▸ **Exercise instructions**
Only the lines holding "while" are wanted. Copy every one from the records below.

Data records
▬▬▬▬▬▬

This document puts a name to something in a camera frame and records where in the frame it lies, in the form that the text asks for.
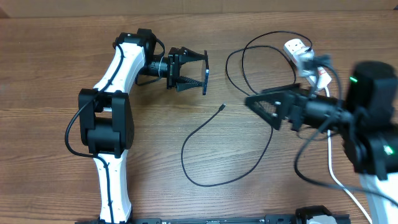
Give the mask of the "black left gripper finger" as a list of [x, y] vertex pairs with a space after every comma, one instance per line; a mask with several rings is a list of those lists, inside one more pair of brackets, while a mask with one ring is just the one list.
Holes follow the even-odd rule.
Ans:
[[204, 87], [204, 83], [192, 78], [180, 76], [177, 78], [176, 90], [178, 92], [185, 91], [191, 88]]
[[185, 64], [187, 62], [196, 62], [201, 60], [207, 60], [207, 52], [205, 51], [204, 54], [196, 53], [186, 47], [181, 48], [181, 64]]

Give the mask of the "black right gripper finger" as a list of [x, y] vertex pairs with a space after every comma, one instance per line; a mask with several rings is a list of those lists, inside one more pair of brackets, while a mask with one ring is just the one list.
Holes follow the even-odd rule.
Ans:
[[260, 95], [265, 97], [276, 97], [277, 95], [284, 95], [285, 93], [290, 92], [308, 96], [310, 89], [302, 88], [300, 83], [294, 83], [262, 90]]
[[245, 105], [276, 130], [289, 115], [293, 102], [294, 97], [287, 91], [262, 93], [245, 99]]

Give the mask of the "blue Samsung Galaxy smartphone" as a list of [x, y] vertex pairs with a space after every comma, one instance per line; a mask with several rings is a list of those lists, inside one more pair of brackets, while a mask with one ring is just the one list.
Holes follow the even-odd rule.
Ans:
[[209, 68], [209, 62], [208, 62], [208, 52], [204, 50], [204, 56], [205, 59], [203, 60], [203, 65], [202, 65], [202, 94], [206, 95], [207, 89], [208, 89], [208, 79], [210, 75], [210, 68]]

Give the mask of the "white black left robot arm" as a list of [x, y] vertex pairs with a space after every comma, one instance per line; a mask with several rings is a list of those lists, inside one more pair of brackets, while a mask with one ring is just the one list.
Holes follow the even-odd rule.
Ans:
[[130, 223], [132, 203], [127, 192], [127, 154], [134, 139], [129, 93], [138, 75], [164, 78], [168, 89], [207, 91], [208, 54], [172, 47], [155, 54], [161, 41], [150, 29], [121, 33], [115, 55], [103, 78], [78, 95], [80, 134], [99, 176], [101, 211], [97, 223]]

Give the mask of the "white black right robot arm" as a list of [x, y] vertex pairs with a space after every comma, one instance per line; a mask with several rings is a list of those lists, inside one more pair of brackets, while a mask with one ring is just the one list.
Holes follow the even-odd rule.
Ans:
[[284, 119], [293, 131], [304, 124], [315, 129], [300, 152], [320, 133], [339, 134], [361, 181], [360, 187], [345, 189], [367, 195], [373, 223], [397, 223], [397, 125], [391, 121], [396, 71], [384, 62], [363, 61], [349, 79], [345, 100], [292, 84], [263, 90], [247, 97], [245, 104], [276, 130]]

▬▬▬▬▬▬

▸ **Completed task**
Give the mask of the "black left gripper finger" as a list of [x, y] vertex pairs with a space after every comma, one instance per line; a mask with several rings is a list of those lists, inside one more pair of brackets, while a mask with one ring is just the one list.
Give the mask of the "black right gripper finger" as a list of [x, y] vertex pairs with a space after every comma, one instance per line; a mask with several rings is a list of those lists, inside one more pair of brackets, while a mask with one ring is just the one list.
Give the mask of the "blue Samsung Galaxy smartphone" as a list of [x, y] vertex pairs with a space after every comma, one instance per line; a mask with several rings is a list of those lists, inside one more pair of brackets, while a mask with one ring is just the one list.
Give the mask of the "white black left robot arm" as a list of [x, y] vertex pairs with a space after every comma, one instance per line; a mask with several rings is a list of those lists, inside one more pair of brackets, while a mask with one ring is just the one list.
Give the mask of the "white black right robot arm" as a list of [x, y] vertex pairs with a space after every comma, one instance per line; a mask with several rings is a list of those lists, inside one more pair of brackets, while a mask with one ring is just the one list.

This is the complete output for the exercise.